While I'd love to resolve this issue, I still don't understand why we would
block the release for this.



On Tue, Mar 25, 2025 at 7:49 AM Rozov, Vlad <vro...@amazon.com.invalid>
wrote:

> The difference is in the way how tests are disabled.
>
> - the approach encourages keeping jars files in the Apache Spark repo
> - it is hard to identify what tests are impacted by jars so they can be
> properly fixed
> - the solution relies on jar being present or not present on the
> classpath. Tests may be skipped unintentionally. It is also very easy to
> introduce new tests that do not skip if jar does not exist. Such test will
> break only during release.
>
> IMO, it is necessary to see if the source code for test jars is available
> or can be reconstructed. If not, it is necessary to see how the
> functionality still can be tested even if jar is not available. If the
> source code is available, to keep the tests it is necessary to build jars
> during tests or publish jars to maven and pull them as the test dependency.
>
> Thank you,
>
> Vlad
>
> On Mar 24, 2025, at 11:52 PM, Hyukjin Kwon <gurwls...@apache.org> wrote:
>
> What's the difference between disabling tests for dev and release vs only
> for release?
>
> On Tue, 25 Mar 2025 at 15:36, Rozov, Vlad <vro...@amazon.com.invalid>
> wrote:
>
>> Overall I don’t buy the solution where tests are skipped based on the
>> presence of a jar file. It looks too fragile to me. What if there is a bug
>> that does not add jar to a classpath? The test would be skipped, but not
>> because jar was deleted, but because classpath is incorrect.
>>
>> Thank you,
>>
>> Vlad
>>
>> On Mar 24, 2025, at 7:56 PM, Hyukjin Kwon <gurwls...@apache.org> wrote:
>>
>> Valid concern. Maybe we can mark tests ignored when those tests do not
>> exist for now. So tagged commit will skip those tests. Dev commits will
>> still test them.
>>
>> On Tue, 25 Mar 2025 at 11:47, Jungtaek Lim <kabhwan.opensou...@gmail.com>
>> wrote:
>>
>>> Maybe we should also check that it is mandatory for source code being
>>> distributed under release to be able to pass the test suites? If this is
>>> mandatory, we can't just modify the release script to simply remove the
>>> jars, because this will break the tests in source code distribution.
>>>
>>> Actually this is my understanding to make sure tests pass from source
>>> code and could build the same artifacts we release from source code, but I
>>> might be wrong.
>>>
>>> On Tue, Mar 25, 2025 at 11:32 AM Hyukjin Kwon <gurwls...@apache.org>
>>> wrote:
>>>
>>>> Made a PR first (https://github.com/apache/spark/pull/50378).
>>>>
>>>> BTW, I agree that we should have the source code along with the jars,
>>>> and ideally the dev branch should not contain them as well. This is a
>>>> technical depth.
>>>> For this, I hope we can improve this incrementally.
>>>>
>>>> I will also take a look and see if we can reject jars automatically in
>>>> PRs or CI.
>>>>
>>>>
>>>> On Tue, 25 Mar 2025 at 11:15, Hyukjin Kwon <gurwls...@apache.org>
>>>> wrote:
>>>>
>>>>> So the issues are source releases (
>>>>> https://github.com/apache/spark/tags) containing those jars, right?

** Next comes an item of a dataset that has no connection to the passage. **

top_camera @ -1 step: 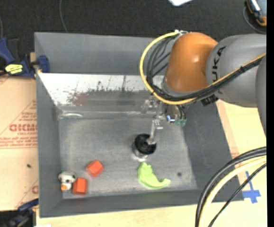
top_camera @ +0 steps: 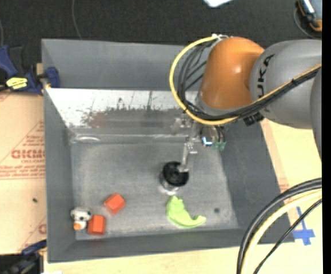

>>>>> Can we add the removal of test jars at the part of the release process.
>>>>>
>>>>> They aren't included in binary releases in any event so removal on
>>>>> every source release should work.
>>>>>
>>>>> On Tue, 25 Mar 2025 at 10:51, Jungtaek Lim <
>>>>> kabhwan.opensou...@gmail.com> wrote:
>>>>>
>>>>>> Let's make this very clear - do we not have a source code to build a
>>>>>> jar, or have no way to infer the source code being used for the jar?
>>>>>>
>>>>>> I understand the concern, but if this is a huge issue, why no one has
>>>>>> looked into this and here we just debate whether the affected tests need 
>>>>>> to
>>>>>> be dropped/disabled or not? Whenever we add some test resources like a
>>>>>> golden file, we tend to leave the part of the code to build the golden
>>>>>> file. Did we check and confirm these jars are not the case and we lost 
>>>>>> the
>>>>>> source code to build?
>>>>>>
>>>>>> On Tue, Mar 25, 2025 at 9:35 AM Rozov, Vlad <vro...@amazon.com.invalid>
>>>>>> wrote:
>>>>>>
>>>>>>> First of all I don’t think that conclusion on the
>>>>>>> https://lists.apache.org/thread/xmbgpgt30n7fdd99pnbg7983qzzrx24k is
>>>>>>> correct. Jar files included into the source release are compiled from 
>>>>>>> the
>>>>>>> code and replacing them with dat or jpeg files won’t work. Including jar
>>>>>>> files into the source release is against ASF policy and my -1 will stay 
>>>>>>> as
>>>>>>> long as jars are included into the source release. As this issue was 
>>>>>>> raised
>>>>>>> not for the first time and there was no action (actually more jars were
>>>>>>> added), IMO, the issue should now be handled as the release blocker.
>>>>>>>
>>>>>>> I don’t see anything in the proposal that suggests that fix
>>>>>>> for SPARK-51318 is or should be blocked by umbrella JIRA. The proposal 
>>>>>>> was
>>>>>>> to recover tests one by one. The PR that I have open will allow to
>>>>>>> accomplish these tasks as all disabled tests refer to SPARK-51318.
>>>>>>>
>>>>>>> I can only help with SPARK-51318 at this point. Somebody else will
>>>>>>> have to look into keeping tests enabled as it requires source code for 
>>>>>>> the
>>>>>>> test jars.
>>>>>>>
>>>>>>> Thank you,
>>>>>>>
>>>>>>> Vlad
>>>>>>>
>>>>>>>
>>>>>>> On Mar 24, 2025, at 4:55 PM, Hyukjin Kwon <gurwls...@apache.org>
>>>>>>> wrote:
>>>>>>>
>>>>>>> I still disagree with just disabling tests and removing the jars
>>>>>>> without making sure that we will enable them back.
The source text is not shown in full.